#### [What is needed]
Reproduce every line below exactly as written; do not include the images.
◆ ◆ ◆ ◆ ◆ ◆ ◆
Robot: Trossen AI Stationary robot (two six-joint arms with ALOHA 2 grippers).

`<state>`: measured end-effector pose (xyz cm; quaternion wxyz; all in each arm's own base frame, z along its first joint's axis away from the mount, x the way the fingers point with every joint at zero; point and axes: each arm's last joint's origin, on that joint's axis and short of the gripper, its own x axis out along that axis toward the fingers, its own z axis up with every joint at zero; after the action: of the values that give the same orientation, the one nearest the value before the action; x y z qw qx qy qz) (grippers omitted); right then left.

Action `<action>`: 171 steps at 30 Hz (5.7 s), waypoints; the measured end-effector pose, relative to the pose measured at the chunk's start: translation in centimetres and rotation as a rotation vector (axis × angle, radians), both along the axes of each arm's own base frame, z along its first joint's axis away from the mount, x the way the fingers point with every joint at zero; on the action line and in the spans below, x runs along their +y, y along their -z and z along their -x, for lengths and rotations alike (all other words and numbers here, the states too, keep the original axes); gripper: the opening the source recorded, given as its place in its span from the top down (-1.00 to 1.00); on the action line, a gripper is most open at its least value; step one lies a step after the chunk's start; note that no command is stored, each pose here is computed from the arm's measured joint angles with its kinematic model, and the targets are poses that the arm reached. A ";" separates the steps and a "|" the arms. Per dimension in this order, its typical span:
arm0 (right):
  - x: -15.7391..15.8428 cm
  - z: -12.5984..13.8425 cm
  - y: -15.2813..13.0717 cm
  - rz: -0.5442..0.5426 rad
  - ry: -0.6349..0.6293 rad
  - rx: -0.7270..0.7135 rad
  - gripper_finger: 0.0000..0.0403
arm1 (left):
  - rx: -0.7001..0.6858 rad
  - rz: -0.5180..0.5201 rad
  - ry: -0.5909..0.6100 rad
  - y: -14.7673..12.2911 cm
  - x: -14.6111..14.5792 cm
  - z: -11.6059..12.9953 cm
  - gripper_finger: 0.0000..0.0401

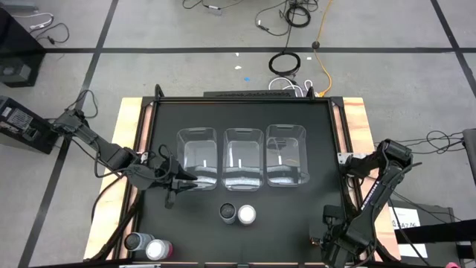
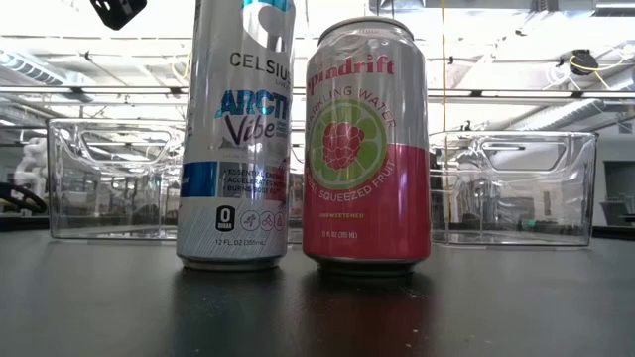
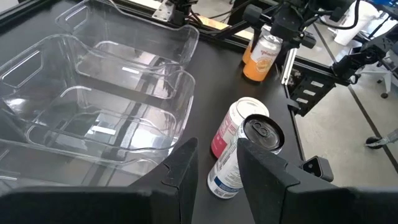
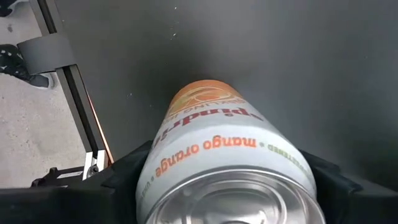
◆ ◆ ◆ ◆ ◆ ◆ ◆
#### [Response below]
Robot: Trossen AI Stationary robot (two six-joint arms with ALOHA 2 grippers).

`<state>`: measured end-effector pose (xyz cm; quaternion wxyz; all in each arm's own base frame, z along its first joint's axis away from the mount, x the way the fingers point with every joint at zero; point and axes: each arm's last joint's origin, on that joint's axis and short of the gripper, its own x axis out along that axis toward the fingers, its own z axis up with every joint at zero; after the action: of the values that give the same orientation, the one nearest the value before the action; x y z qw qx qy qz) (grippers omitted); right then left.

Action `<action>`: 171 steps at 30 Hz (5.7 s), waypoints; the measured end-effector pose, relative to the pose measured at the chunk's start: translation in centimetres and rotation as a rotation vector (axis × angle, radians), both along the axes of each arm's own base frame, z along its first joint's axis away from the mount, x the way the fingers point with every joint at zero; on the action line and in the spans below, x runs along their +y, y along their -z and z along their -x, for lengths and rotations alike (all other words and numbers here, the states too, keep the original axes); gripper: the opening the source recorded, given as its place in its span from the top down (-1.00 to 1.00); on the action line, a gripper is most open at its least value; step one lies a step after the chunk's start; note that no command is stored, each pose here is computed from the arm's measured joint angles with its kinematic model, and the targets are poses that the arm reached. A ";" separates the steps and a "|" the arms. Per dimension in this order, its typical span:
arm0 (right):
  - x: -15.7391..15.8428 cm
  - z: -12.5984..13.8425 cm
  - y: -15.2813..13.0717 cm
  - rz: -0.5442..0.5426 rad
  - ry: -0.6349..0.6293 rad
  - rx: -0.7270..0.7135 rad
  - gripper_finger: 0.0000..0.0403
arm1 (left):
  - rx: -0.7001..0.6858 rad
  - rz: -0.5180..0.5201 rad
  - ry: -0.5909..0.6100 rad
  - y: -14.7673..12.2911 cm
  - x: -14.6111..14.5792 cm
  - z: -11.6059..12.9953 cm
  - gripper_finger: 0.0000..0.0401

With that, the answer is finished.